Since the beginning of the 1990s, unit labour cost has been widely regarded as the principal factor determining the competitiveness of the Greek economy. The Institute of Labour of the Greek General Confederation of Labour (INE-GSEE) has conducted a study, published in June 1999, to examine whether this belief is correct. In particular, the study examined: whether unit labour cost in Greece is high by international standards: whether it is increasing or decreasing; whether changes in unit labour cost reflect increases or decreases in competitiveness; whether reduction of the cost of labour in real terms has led to an increase in investments and employment; and whether reduction of the cost of labour has brought about a reduction in unemployment. The study also examines the determining factors in industrial employment.

Wages and competitiveness

The INE study finds that the statement that employment increases as a result of a decrease in the cost of labour, an increase in competitiveness and exports, and an attendant rise in profitability and investments, is not borne out by the statistical data for Greece. In particular, the study finds that: a) the cost of labour in Greece is low by international standards (in common currency); b) the fall in the cost of labour in national currency and in real terms has not been accompanied by an improvement in competitiveness as evidenced by external trade data (ratio of exports to imports, market share, trade deficit as a percentage of GDP etc), or by lower unemployment; and c) the rise in profitability based on the lower cost of labour in the period from 1986 to 1994 failed to lead to an increase in investments or to a resultant increase in employment.

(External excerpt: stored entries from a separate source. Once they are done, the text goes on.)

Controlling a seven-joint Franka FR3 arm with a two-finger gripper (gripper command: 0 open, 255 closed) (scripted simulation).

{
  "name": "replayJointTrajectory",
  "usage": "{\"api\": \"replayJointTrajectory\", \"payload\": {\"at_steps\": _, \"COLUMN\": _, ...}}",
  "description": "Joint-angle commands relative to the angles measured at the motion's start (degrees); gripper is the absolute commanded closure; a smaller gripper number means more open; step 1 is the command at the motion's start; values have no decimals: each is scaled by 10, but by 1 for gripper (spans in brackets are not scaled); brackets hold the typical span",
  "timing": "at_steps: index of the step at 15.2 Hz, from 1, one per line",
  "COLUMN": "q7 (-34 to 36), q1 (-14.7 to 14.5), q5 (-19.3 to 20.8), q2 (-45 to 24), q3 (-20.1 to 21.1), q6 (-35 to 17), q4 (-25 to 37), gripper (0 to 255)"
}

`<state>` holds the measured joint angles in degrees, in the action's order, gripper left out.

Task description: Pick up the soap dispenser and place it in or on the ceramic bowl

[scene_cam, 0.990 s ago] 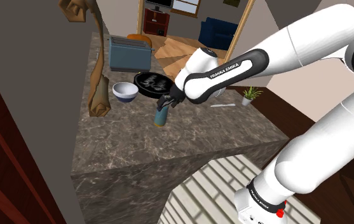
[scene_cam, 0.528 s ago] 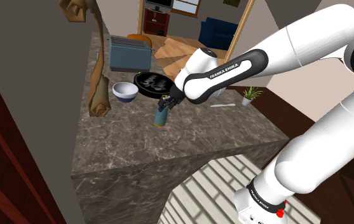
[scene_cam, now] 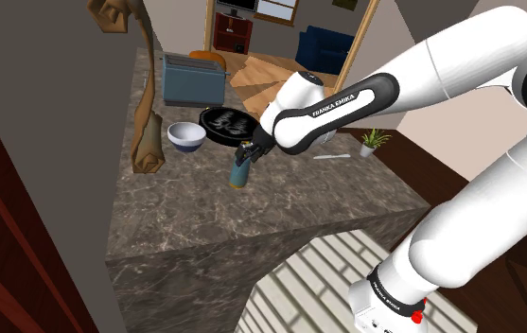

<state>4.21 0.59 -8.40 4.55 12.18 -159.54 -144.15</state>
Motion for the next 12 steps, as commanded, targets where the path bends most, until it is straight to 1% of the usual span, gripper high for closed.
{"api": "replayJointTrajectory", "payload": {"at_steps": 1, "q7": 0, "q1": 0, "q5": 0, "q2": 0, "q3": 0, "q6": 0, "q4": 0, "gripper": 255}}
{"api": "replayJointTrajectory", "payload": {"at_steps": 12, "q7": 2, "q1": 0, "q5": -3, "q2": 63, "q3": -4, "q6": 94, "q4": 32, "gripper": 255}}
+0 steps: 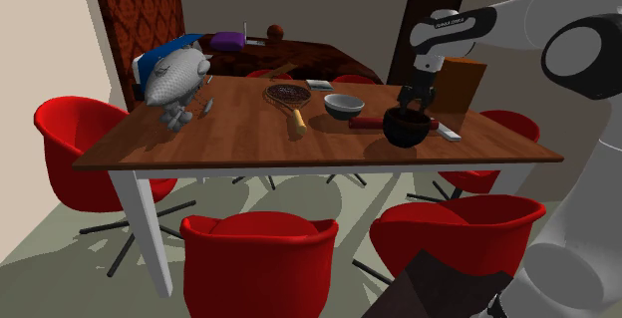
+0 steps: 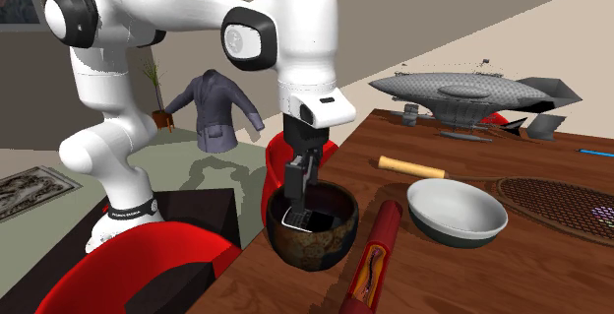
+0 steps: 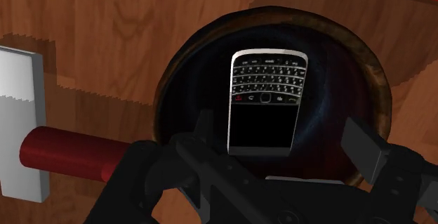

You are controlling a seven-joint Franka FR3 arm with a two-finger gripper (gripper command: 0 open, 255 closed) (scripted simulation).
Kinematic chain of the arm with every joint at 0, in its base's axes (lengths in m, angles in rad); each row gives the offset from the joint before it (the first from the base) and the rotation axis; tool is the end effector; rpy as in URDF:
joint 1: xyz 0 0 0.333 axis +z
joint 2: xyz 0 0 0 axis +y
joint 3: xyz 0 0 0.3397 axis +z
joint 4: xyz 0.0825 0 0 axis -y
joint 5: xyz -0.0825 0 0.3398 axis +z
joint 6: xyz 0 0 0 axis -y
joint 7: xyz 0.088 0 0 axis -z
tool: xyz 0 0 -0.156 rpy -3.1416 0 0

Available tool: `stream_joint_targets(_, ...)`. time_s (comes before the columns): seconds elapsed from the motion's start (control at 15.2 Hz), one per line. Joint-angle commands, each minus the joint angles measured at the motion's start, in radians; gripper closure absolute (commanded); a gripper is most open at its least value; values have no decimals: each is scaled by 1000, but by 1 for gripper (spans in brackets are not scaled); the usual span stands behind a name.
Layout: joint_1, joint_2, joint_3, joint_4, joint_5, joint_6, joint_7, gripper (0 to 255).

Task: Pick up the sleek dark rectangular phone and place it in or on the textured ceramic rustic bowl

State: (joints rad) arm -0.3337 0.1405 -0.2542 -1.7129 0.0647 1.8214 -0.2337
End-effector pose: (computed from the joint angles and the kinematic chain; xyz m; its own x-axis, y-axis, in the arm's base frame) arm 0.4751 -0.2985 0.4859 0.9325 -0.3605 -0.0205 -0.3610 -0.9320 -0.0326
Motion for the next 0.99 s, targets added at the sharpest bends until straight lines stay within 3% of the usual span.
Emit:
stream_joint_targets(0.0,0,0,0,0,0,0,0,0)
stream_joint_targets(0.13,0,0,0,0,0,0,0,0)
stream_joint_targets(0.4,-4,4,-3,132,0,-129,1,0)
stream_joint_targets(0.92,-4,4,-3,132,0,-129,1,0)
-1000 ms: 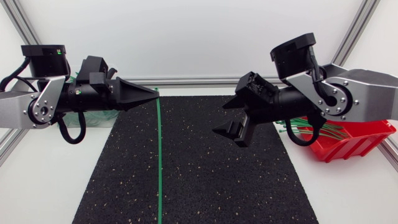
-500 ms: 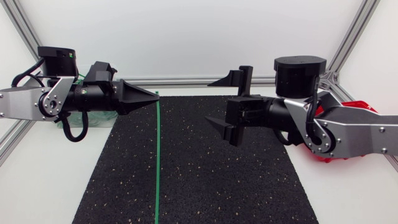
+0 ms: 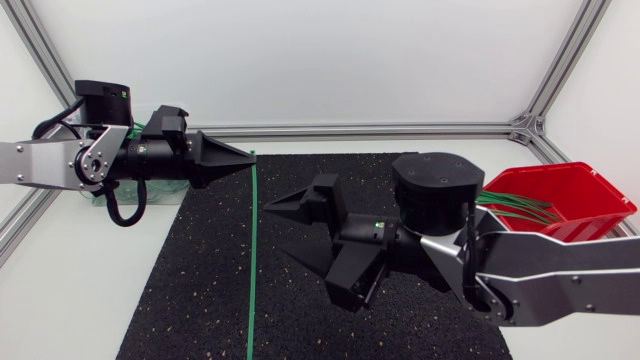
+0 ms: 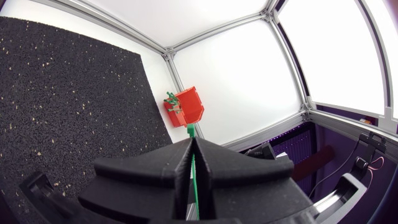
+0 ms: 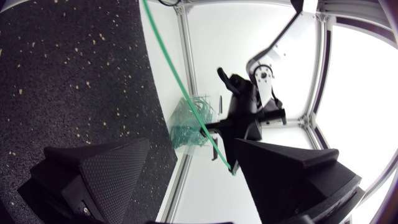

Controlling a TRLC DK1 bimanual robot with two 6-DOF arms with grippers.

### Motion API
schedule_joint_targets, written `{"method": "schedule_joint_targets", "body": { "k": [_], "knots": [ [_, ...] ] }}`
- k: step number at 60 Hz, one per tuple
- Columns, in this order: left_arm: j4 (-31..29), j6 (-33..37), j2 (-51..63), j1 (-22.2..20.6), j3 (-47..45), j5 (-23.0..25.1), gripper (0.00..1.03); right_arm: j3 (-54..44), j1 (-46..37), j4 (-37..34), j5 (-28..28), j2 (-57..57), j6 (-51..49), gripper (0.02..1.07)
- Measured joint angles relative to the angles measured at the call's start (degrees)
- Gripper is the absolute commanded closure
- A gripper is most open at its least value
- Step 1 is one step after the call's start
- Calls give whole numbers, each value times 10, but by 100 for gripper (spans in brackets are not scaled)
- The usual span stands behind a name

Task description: Take a green cable tie from the red box, thread the tail through the head to close it, then place it in the transparent bin on the left.

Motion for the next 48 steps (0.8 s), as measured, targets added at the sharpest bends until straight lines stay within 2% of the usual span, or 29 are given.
{"method": "schedule_joint_targets", "body": {
  "k": [6,15,19,25,32,36,42,44,48],
  "knots": [
    [0,0,7,0,0,0,99,-10,20,0,-15,5,-25,13],
    [-16,11,15,0,0,-1,99,-26,58,0,-22,5,-46,22],
    [-24,18,16,0,0,-2,99,-39,80,0,-22,4,-52,22],
    [-26,26,17,0,0,-3,99,-59,107,0,-22,-1,-57,32],
    [-28,35,20,0,0,-5,99,-75,125,0,-24,-7,-59,57],
    [-30,37,21,0,0,-9,99,-81,129,0,-27,-11,-59,66],
    [-31,40,22,0,0,-11,99,-84,131,0,-31,-16,-59,71],
    [-31,41,22,0,0,-11,99,-85,133,0,-33,-20,-59,79],
    [-37,47,23,0,0,-12,99,-87,136,0,-33,-26,-59,83]
  ]
}}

The study states that there was a redistribution of income to the detriment of workers over the 1986-1994 period, and that this has:

  • caused a significant reduction in the cost of labour (and in workers' share of income), but this has not been transformed into increased competitiveness, because of a very loose relationship between the cost of labour and competitiveness;
  • reduced active demand with an attendant fall in productive investments and GDP growth rates;
  • contributed, aided by high interest rates, to a transfer of resources from paid labour to share capital which is not favourable to productive investment; and
  • led to higher unemployment because it has reduced incomes among workers below a crucial income level deemed necessary to support households in normal circumstances.

In Greece there was a rise between 1995 and 1998 in real wages and unit labour cost in real terms. According to the theory prevailing in Greece, this rise in wages should have caused inflation to rise, due to increases in the real cost of labour which are transferred to prices. The INE study finds that this did not happen, because in the "open" sector of the Greek economy, which is exposed to international competition, prices develop under pressure from the increasing penetration of imports in the domestic market. Such pressure does not allow enterprises to make more than a partial shift of increases in labour costs to prices. This slows down the rate of increase in prices of domestically produced goods, and thereby also slows down the rate of increase of the consumer prices index.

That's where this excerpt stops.